Prompt:
Every record below must be returned word for word, with the pictures left out.

Excerpted data:
········

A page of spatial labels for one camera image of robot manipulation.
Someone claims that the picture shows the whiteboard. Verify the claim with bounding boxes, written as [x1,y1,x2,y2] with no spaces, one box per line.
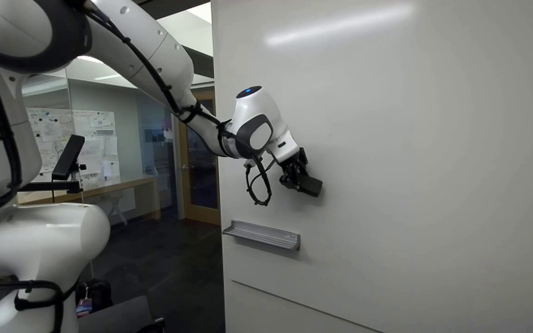
[211,0,533,333]

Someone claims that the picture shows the black bag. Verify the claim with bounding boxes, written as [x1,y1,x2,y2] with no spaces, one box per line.
[75,279,113,319]

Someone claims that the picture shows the pin board with papers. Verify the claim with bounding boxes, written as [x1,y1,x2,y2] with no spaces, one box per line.
[25,107,122,191]

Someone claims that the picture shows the black eraser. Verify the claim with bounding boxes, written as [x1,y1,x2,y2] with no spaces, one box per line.
[293,174,323,198]

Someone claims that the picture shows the camera on mount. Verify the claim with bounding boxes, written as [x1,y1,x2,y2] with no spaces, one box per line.
[17,135,86,194]

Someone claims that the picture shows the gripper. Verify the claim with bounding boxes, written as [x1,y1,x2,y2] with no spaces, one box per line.
[279,147,311,191]

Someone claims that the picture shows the wooden door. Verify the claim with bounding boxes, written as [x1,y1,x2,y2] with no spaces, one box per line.
[178,88,221,226]

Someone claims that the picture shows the wooden bench table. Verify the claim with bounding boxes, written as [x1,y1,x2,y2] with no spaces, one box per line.
[18,175,161,227]

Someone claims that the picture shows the grey whiteboard tray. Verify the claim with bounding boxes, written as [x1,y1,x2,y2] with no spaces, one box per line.
[223,220,301,251]

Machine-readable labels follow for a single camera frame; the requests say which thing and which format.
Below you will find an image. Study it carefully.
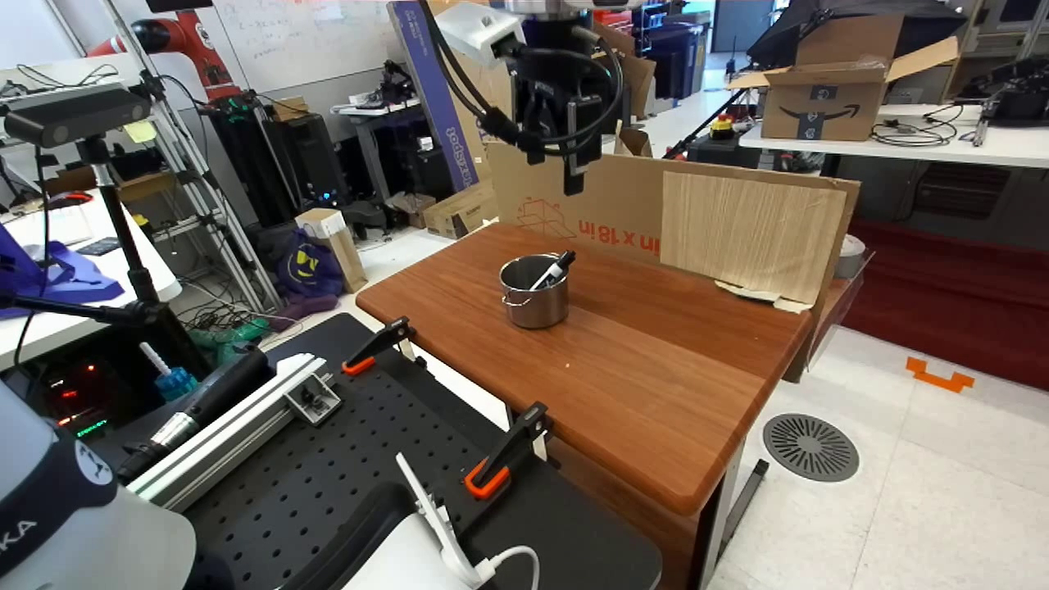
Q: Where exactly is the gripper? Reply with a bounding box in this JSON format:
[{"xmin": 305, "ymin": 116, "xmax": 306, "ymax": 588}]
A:
[{"xmin": 512, "ymin": 16, "xmax": 612, "ymax": 197}]

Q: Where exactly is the black and white marker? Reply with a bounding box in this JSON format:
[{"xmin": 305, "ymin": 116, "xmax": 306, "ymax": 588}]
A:
[{"xmin": 529, "ymin": 250, "xmax": 577, "ymax": 292}]

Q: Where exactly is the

········

Response box:
A page of spatial labels for one camera image of robot manipulation.
Someone claims that the picture shows the whiteboard. Verify the claim with bounding boxes, written as [x1,y1,x2,y2] with no spaces, one box per line.
[211,0,533,333]

Someone claims that the picture shows the black bag. Verify the claim with bounding boxes, written as [x1,y1,x2,y2] with no spaces, one box per line.
[75,279,113,319]

Someone claims that the picture shows the pin board with papers. Verify the claim with bounding boxes, written as [x1,y1,x2,y2] with no spaces, one box per line.
[25,107,122,191]

Someone claims that the picture shows the black eraser. Verify the claim with bounding boxes, written as [x1,y1,x2,y2] with no spaces, one box per line.
[293,174,323,198]

Someone claims that the picture shows the camera on mount. Verify the claim with bounding boxes, written as [x1,y1,x2,y2] with no spaces, one box per line.
[17,135,86,194]

Someone claims that the picture shows the gripper. Verify the claim with bounding boxes, written as [x1,y1,x2,y2] with no spaces, one box per line.
[279,147,311,191]

Someone claims that the picture shows the wooden door. Verify the claim with bounding boxes, written as [x1,y1,x2,y2] with no spaces, one box per line.
[178,88,221,226]

Someone claims that the picture shows the wooden bench table. Verify the claim with bounding boxes, written as [x1,y1,x2,y2] with no spaces, one box per line.
[18,175,161,227]

Someone claims that the picture shows the grey whiteboard tray. Verify the claim with bounding boxes, written as [x1,y1,x2,y2] with no spaces, one box per line.
[223,220,301,251]

Machine-readable labels follow for a single camera frame; the requests say which thing and which format.
Below you will find an image. Study it carefully.
Q: Where exactly is the gripper? Reply with a bounding box in this JSON format:
[{"xmin": 305, "ymin": 116, "xmax": 306, "ymax": 588}]
A:
[{"xmin": 512, "ymin": 16, "xmax": 612, "ymax": 197}]

Q: Where exactly is the black and white marker? Reply with a bounding box in this JSON format:
[{"xmin": 305, "ymin": 116, "xmax": 306, "ymax": 588}]
A:
[{"xmin": 529, "ymin": 250, "xmax": 577, "ymax": 292}]

Q: Where exactly is the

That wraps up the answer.